Records from a data source

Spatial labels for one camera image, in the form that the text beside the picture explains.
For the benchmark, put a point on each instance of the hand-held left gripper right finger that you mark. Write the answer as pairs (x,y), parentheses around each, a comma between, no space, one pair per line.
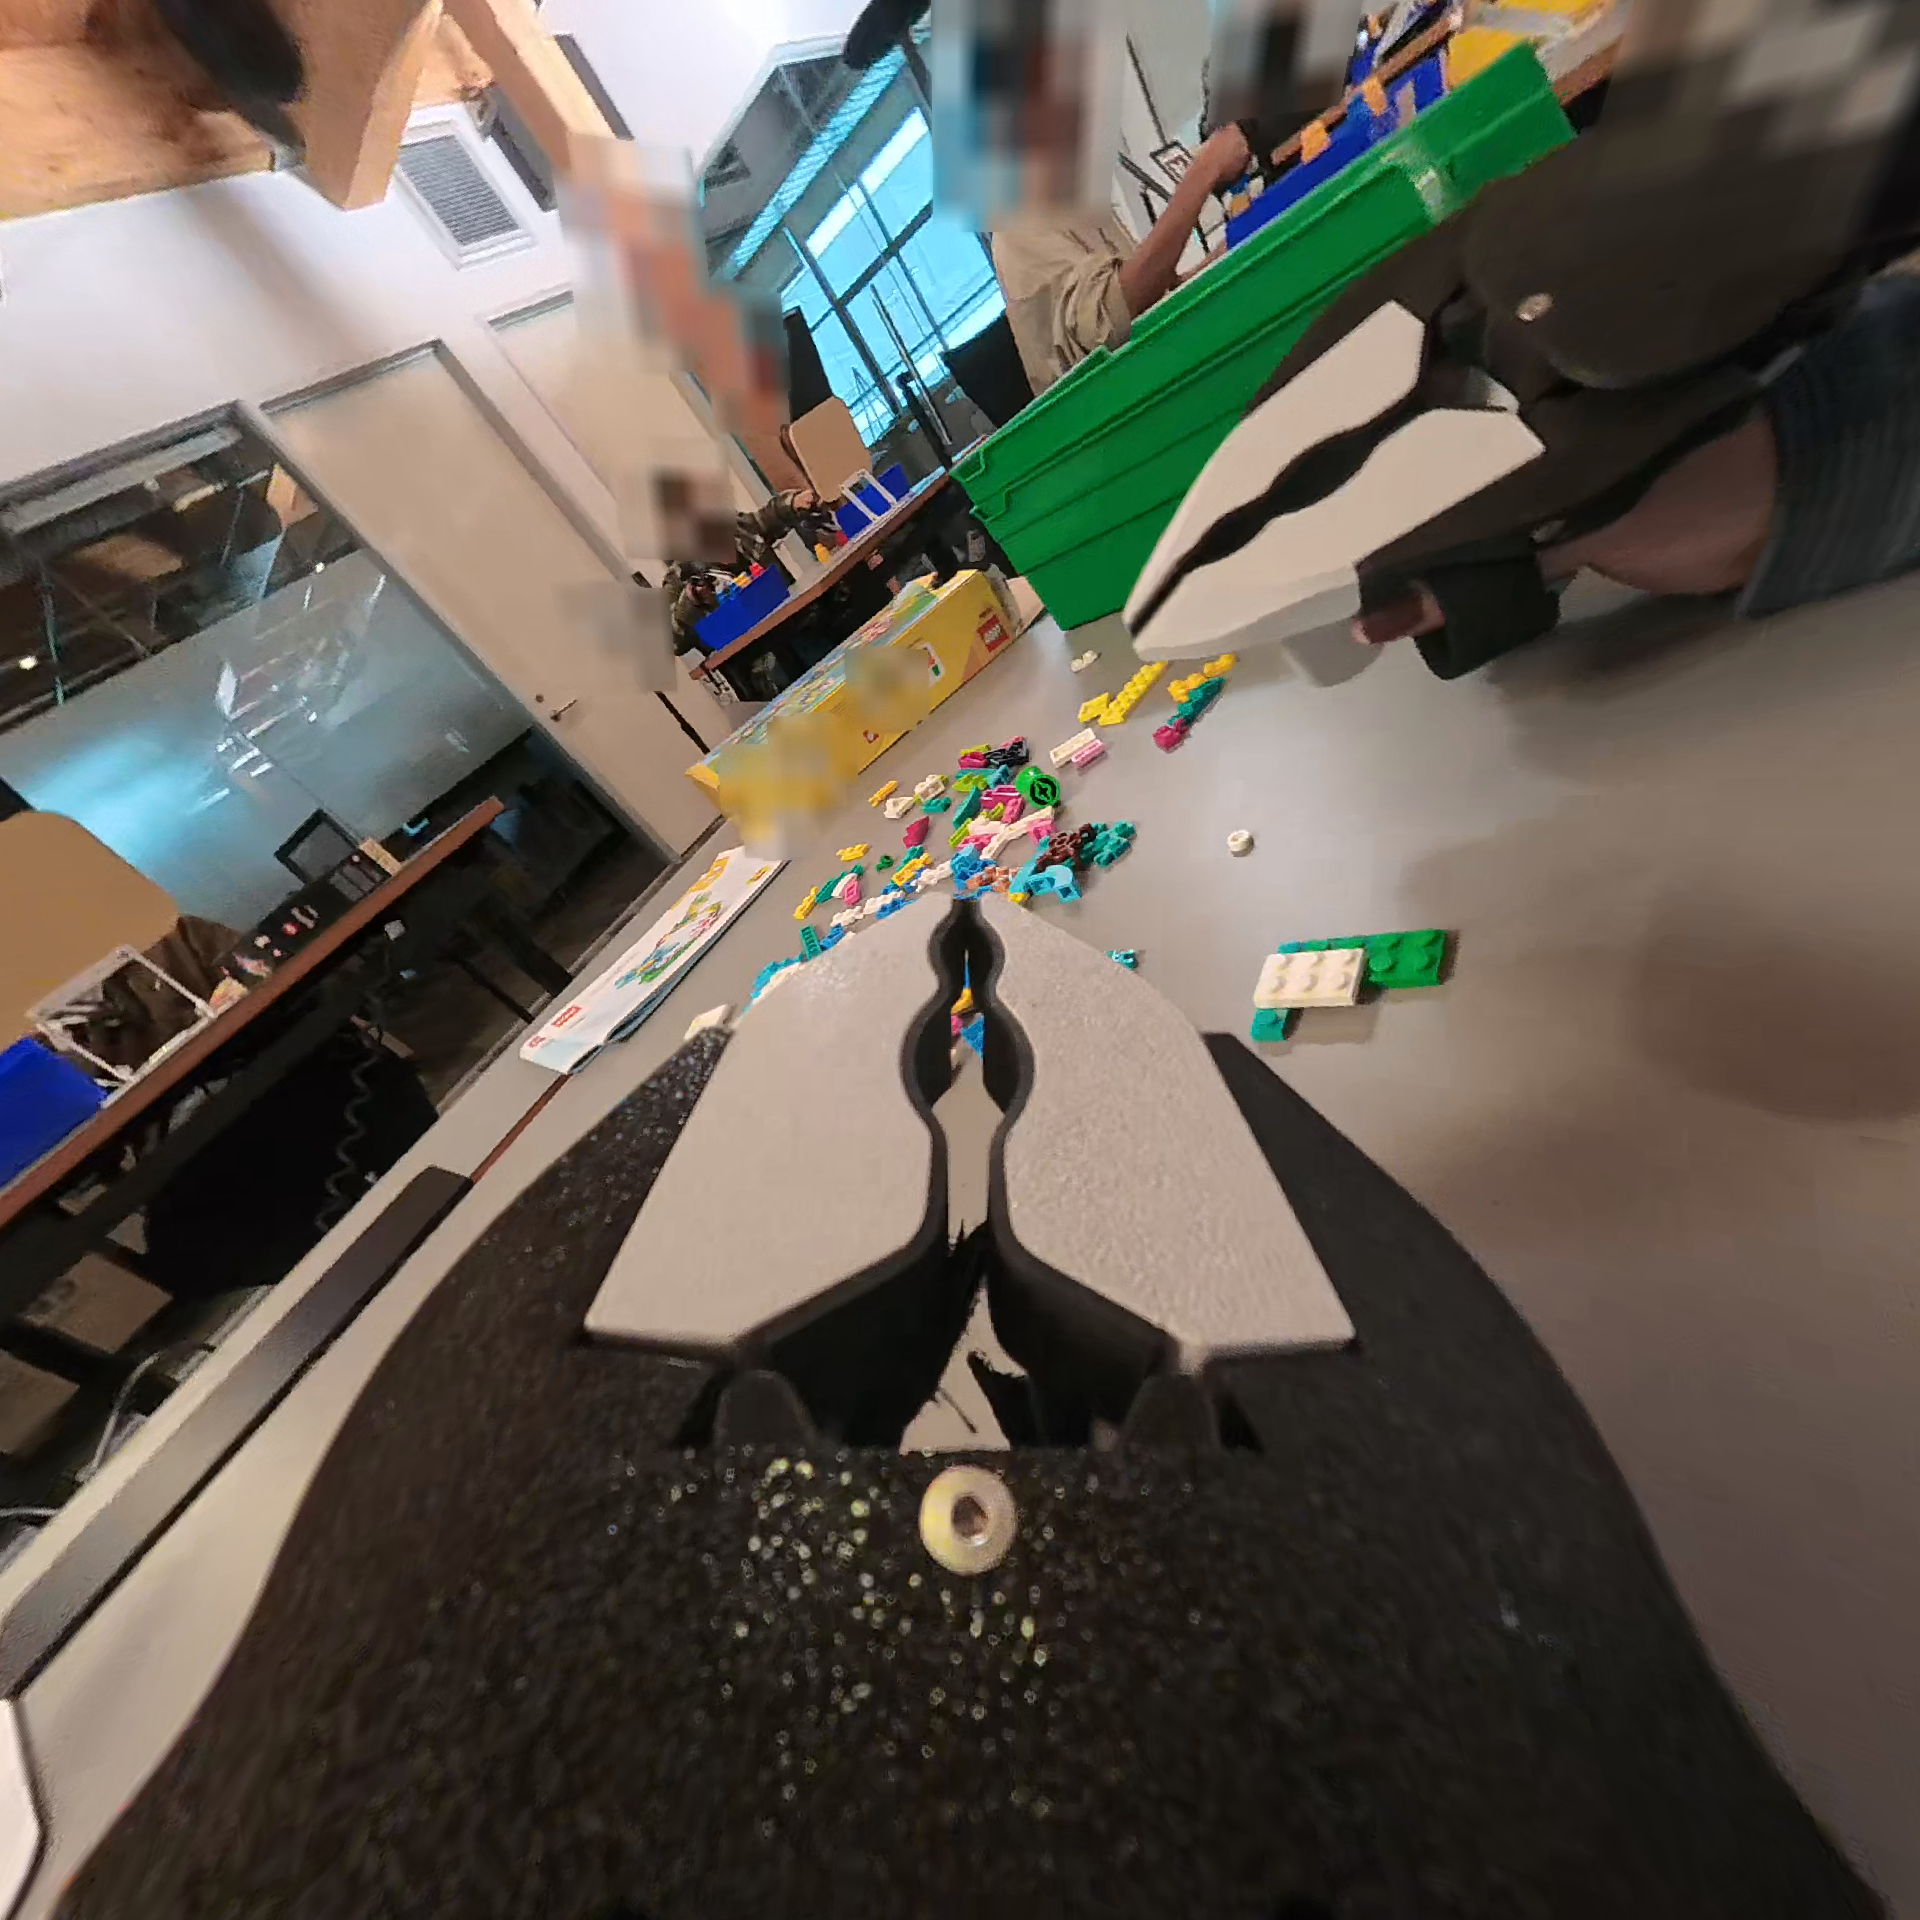
(1155,1184)

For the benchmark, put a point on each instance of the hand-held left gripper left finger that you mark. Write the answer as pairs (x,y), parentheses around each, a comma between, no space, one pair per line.
(781,1170)

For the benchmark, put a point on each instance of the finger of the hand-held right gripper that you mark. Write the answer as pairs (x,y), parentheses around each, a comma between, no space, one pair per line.
(1349,539)
(1319,406)

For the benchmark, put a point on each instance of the green toy brick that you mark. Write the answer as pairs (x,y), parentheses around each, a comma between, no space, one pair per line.
(1410,961)

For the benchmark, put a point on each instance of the person's right forearm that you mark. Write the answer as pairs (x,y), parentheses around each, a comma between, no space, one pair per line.
(1853,450)

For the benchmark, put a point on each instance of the grey desk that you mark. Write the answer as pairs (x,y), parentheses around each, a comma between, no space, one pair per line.
(1501,1200)

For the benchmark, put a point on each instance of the person's right hand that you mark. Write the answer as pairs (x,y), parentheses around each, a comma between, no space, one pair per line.
(1680,525)

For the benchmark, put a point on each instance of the stacked green plastic bins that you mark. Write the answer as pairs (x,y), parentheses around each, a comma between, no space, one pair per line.
(1141,435)

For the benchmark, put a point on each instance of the blue plastic bin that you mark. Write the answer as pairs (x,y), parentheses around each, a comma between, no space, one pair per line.
(874,503)
(750,613)
(1277,211)
(43,1109)

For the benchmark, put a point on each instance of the white instruction booklet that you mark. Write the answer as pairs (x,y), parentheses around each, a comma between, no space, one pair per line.
(662,961)

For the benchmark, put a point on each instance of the white toy plate brick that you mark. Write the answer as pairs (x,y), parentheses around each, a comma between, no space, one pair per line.
(1307,979)

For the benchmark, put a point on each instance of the yellow toy brick box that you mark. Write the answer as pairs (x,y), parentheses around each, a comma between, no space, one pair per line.
(974,616)

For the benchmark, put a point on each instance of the pile of small toy bricks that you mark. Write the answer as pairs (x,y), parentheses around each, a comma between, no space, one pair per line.
(983,832)

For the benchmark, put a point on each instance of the glass window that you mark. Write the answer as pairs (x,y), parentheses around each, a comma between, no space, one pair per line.
(885,254)

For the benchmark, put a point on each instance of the beige cardboard panel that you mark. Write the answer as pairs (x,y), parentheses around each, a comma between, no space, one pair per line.
(825,437)
(75,914)

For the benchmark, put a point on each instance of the white door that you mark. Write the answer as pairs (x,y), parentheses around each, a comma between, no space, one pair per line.
(451,525)

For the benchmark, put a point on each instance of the ceiling air vent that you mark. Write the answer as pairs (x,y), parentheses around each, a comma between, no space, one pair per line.
(458,195)

Your assignment -
Retype every entry exactly, but keep the pictures out of your copy.

Solution to the problem -
Spatial labels for one camera image, in the form that the text beside the picture explains.
For the benchmark, put a point on each instance of the hand-held left gripper right finger that you mark. Write the answer as pairs (x,y), parentheses around each, a comma between, no space, one pair per line.
(1155,1184)

For the benchmark, put a point on each instance of the hand-held left gripper left finger that you mark. Write the answer as pairs (x,y), parentheses around each, a comma between, no space, one pair per line.
(781,1170)

For the benchmark, put a point on each instance of the finger of the hand-held right gripper that you mark. Write the answer as pairs (x,y), parentheses around each, a comma between, no space, one pair per line.
(1349,539)
(1319,406)

For the benchmark, put a point on each instance of the green toy brick that you mark. Write the answer as pairs (x,y), parentheses around each, a comma between, no space, one pair per line.
(1410,961)

For the benchmark, put a point on each instance of the person's right forearm that you mark. Write the answer as pairs (x,y), parentheses around each, a comma between, no space, one pair per line.
(1853,450)

For the benchmark, put a point on each instance of the grey desk that you mark. Write the answer as pairs (x,y), parentheses around each, a comma between, no space, one pair per line.
(1501,1200)

For the benchmark, put a point on each instance of the person's right hand that you mark. Write the answer as pairs (x,y), parentheses around each, a comma between, no space, one pair per line.
(1680,525)

For the benchmark, put a point on each instance of the stacked green plastic bins that you mark. Write the answer as pairs (x,y), parentheses around each, a comma between, no space, one pair per line.
(1141,435)

For the benchmark, put a point on each instance of the blue plastic bin that you mark. Write the answer as pairs (x,y), parentheses around each, a comma between, no space, one pair per line.
(874,503)
(750,613)
(1277,211)
(43,1109)

For the benchmark, put a point on each instance of the white instruction booklet that you mark. Write the answer as pairs (x,y), parentheses around each, a comma between, no space, one pair per line.
(662,961)

For the benchmark, put a point on each instance of the white toy plate brick that you mark. Write the answer as pairs (x,y), parentheses around each, a comma between, no space, one pair per line.
(1307,979)

For the benchmark, put a point on each instance of the yellow toy brick box that you mark. Write the answer as pairs (x,y), parentheses around each, a comma between, no space, one pair per line.
(974,616)

For the benchmark, put a point on each instance of the pile of small toy bricks that you mark. Write the answer as pairs (x,y), parentheses around each, a comma between, no space, one pair per line.
(983,832)

For the benchmark, put a point on each instance of the glass window that you mark. Write the answer as pairs (x,y), parentheses around each, a comma between, no space, one pair per line.
(885,254)

For the benchmark, put a point on each instance of the beige cardboard panel that you mark. Write the answer as pairs (x,y), parentheses around each, a comma between, no space, one pair per line.
(825,437)
(75,914)

For the benchmark, put a point on each instance of the white door that you mark. Write the answer as pairs (x,y), parentheses around each, a comma between, no space, one pair per line.
(451,525)

For the benchmark, put a point on each instance of the ceiling air vent that you mark. Write the answer as pairs (x,y), parentheses around each, a comma between, no space, one pair per line.
(458,195)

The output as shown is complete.